Right.  If you need to register for CWT a new claim that could either take a number (such as the longitude of the satellite that this claim is about) or a date/time (such as the time the satellite was launched), then a tag could be useful to make that distinction.  

That example is a bit contrived, because it’s just not as usual to have a choice between a number and a date.  More likely might be a choice between a date/time represented as a Tag 1 and a Tag 1001.  The encoding could choose to leave off the tag from the number that is the enclosed item of Tag 1, so you would have a choice between a number and a Tag 1001.

> The implementor of a general purpose library to generate one of these new data item types must give the caller the option to include or not include the tag. Maybe this is just by never automatically outputting the tag and having a distinct output tag function.
> 
> The implementor of a general purpose library to decode one of these new data types must allow the caller to say that the next data item should be decoded as this new data type whether or not it is tagged.
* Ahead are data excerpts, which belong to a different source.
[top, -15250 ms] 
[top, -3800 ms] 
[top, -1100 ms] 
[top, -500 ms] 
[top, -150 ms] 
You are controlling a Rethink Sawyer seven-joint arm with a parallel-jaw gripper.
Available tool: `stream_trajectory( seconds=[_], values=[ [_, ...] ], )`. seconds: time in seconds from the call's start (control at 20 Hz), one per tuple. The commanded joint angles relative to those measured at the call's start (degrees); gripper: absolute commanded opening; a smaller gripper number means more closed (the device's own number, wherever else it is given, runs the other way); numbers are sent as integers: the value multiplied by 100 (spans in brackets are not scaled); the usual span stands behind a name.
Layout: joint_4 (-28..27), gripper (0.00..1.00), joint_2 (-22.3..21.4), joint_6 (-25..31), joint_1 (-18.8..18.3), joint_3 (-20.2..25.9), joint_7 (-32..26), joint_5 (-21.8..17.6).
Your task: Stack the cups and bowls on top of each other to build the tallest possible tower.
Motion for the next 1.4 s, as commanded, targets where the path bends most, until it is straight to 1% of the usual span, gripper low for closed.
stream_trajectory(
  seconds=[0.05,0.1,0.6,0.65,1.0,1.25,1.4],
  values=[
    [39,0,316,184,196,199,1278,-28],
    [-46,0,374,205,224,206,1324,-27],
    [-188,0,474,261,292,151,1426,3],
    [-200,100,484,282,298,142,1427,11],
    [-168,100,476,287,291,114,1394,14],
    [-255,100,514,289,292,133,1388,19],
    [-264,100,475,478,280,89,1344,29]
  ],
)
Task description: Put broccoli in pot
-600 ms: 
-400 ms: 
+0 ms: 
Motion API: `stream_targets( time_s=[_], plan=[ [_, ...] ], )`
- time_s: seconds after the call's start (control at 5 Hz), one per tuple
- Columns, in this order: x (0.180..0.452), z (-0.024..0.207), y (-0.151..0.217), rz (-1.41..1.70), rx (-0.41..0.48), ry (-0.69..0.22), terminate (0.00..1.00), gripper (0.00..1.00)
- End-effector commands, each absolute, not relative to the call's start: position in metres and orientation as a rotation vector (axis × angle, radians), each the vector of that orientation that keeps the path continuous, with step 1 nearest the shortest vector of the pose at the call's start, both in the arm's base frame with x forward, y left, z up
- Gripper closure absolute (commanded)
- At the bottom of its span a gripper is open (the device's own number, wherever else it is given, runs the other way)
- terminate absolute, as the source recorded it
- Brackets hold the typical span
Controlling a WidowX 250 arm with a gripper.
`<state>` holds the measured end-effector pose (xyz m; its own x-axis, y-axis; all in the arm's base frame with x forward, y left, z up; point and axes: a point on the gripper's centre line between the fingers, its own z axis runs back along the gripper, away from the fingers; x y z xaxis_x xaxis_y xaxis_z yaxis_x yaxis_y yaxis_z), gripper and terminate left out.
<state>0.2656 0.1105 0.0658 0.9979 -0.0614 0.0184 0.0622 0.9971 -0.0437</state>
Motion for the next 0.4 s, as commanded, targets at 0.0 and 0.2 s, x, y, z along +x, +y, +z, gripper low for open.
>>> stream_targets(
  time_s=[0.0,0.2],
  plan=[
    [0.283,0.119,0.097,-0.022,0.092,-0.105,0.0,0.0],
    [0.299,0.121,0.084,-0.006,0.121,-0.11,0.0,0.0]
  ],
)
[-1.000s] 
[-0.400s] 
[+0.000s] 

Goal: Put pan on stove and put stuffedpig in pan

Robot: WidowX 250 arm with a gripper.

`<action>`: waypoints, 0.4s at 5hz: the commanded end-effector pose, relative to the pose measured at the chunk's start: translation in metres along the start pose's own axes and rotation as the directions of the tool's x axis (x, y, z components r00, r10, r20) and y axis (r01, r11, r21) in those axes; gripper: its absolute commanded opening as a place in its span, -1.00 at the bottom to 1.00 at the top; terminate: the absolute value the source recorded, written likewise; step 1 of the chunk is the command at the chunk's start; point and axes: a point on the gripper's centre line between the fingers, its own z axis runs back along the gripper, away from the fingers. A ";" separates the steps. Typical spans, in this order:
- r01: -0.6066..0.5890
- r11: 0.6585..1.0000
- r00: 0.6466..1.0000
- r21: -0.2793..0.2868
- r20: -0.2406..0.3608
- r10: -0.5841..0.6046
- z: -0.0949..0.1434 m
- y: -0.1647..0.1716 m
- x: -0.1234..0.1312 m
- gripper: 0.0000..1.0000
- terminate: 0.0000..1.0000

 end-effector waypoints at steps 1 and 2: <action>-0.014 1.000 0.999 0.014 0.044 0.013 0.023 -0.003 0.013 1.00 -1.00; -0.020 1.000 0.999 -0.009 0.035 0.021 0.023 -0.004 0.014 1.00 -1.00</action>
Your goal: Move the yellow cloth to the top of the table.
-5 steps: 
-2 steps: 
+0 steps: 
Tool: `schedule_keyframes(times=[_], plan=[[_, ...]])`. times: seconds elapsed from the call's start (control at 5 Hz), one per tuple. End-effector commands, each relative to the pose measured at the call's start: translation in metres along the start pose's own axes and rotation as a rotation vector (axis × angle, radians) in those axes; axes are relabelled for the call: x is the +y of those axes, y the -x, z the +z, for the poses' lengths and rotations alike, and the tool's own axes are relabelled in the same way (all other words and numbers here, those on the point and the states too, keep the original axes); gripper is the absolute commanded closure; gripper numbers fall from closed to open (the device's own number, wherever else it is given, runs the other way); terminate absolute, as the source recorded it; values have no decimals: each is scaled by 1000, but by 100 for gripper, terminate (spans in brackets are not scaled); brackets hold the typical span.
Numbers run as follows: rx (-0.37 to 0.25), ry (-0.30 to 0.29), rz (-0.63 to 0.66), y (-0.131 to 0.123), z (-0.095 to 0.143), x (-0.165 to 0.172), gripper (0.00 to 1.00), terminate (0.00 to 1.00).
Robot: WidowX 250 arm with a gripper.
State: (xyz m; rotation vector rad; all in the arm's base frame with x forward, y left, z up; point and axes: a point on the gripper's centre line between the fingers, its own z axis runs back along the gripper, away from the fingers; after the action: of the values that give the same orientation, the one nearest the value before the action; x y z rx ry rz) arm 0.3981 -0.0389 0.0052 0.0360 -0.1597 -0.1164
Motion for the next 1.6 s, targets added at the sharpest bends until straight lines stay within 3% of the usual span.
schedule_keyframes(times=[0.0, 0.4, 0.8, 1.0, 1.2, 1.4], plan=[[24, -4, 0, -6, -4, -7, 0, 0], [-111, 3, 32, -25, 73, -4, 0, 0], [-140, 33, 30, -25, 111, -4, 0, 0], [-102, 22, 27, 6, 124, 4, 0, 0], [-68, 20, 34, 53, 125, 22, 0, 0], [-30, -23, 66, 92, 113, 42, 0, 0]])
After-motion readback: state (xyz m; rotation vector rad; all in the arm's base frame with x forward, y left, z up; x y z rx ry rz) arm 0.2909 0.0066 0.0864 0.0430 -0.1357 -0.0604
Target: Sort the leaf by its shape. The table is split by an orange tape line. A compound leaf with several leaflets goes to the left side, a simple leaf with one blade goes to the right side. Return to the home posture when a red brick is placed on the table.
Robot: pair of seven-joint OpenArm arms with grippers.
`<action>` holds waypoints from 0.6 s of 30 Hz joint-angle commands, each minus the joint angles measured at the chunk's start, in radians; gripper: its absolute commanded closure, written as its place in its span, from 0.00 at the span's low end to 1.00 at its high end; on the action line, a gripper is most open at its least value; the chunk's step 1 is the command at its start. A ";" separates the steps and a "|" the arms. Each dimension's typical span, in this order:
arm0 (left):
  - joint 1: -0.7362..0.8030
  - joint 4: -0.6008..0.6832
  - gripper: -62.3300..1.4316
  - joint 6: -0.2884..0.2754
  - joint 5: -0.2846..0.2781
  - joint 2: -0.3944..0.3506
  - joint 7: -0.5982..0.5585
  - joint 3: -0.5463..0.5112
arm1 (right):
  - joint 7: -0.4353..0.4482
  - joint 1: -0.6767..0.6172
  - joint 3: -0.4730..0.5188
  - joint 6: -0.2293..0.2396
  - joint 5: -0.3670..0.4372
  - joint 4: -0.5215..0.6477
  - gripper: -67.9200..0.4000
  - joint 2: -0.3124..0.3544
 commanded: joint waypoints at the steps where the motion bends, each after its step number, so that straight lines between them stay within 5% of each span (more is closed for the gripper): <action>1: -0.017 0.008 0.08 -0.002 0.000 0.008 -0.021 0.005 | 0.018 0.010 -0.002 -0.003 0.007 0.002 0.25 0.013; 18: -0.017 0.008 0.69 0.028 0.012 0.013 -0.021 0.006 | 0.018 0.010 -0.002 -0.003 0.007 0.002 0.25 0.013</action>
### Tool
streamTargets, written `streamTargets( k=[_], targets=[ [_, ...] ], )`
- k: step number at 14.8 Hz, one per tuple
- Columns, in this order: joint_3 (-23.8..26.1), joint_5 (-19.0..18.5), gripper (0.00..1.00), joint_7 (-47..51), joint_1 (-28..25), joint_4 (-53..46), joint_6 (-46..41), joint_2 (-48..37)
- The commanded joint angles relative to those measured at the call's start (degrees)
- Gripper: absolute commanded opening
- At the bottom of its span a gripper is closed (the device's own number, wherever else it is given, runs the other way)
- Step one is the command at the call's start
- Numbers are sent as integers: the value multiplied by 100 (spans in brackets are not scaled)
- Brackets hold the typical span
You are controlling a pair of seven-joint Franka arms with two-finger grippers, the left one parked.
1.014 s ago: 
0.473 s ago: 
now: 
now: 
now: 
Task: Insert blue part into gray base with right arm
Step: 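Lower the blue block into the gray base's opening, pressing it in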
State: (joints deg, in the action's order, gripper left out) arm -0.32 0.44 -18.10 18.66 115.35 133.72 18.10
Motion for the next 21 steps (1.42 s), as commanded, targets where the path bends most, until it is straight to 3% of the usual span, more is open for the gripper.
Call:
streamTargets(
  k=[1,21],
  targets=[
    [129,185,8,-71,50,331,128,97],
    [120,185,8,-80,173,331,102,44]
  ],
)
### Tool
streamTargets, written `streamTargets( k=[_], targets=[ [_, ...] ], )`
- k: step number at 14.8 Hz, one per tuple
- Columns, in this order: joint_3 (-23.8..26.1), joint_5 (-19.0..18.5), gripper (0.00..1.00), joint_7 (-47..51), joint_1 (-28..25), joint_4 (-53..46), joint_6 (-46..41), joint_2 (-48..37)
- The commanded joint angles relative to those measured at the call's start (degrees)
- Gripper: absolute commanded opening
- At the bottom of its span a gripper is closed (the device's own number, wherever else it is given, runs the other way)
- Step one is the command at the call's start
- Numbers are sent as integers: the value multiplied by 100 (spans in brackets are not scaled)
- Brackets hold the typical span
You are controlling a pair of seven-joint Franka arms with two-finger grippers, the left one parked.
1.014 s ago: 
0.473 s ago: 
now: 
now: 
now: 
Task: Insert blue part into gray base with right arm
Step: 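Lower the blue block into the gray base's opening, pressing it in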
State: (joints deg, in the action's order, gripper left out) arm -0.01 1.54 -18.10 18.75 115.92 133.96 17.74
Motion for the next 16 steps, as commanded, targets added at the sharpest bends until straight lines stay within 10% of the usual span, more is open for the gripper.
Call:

Maybe it even errors out if it is tagged for the cases where the protocol document says no tag should be used.

Right.

> What I don’t know is whether CDDL can describe all this desired behavior.

CDDL can describe the shape of the data interchanged, but it can’t describe the mapping to application semantics.  It can provide hints, and that’s one of the things that the unwrap operator is good for: When you apply it to a tag, this is a hint that you do not just want the data shape of that tag’d enclosed item, but also its semantics.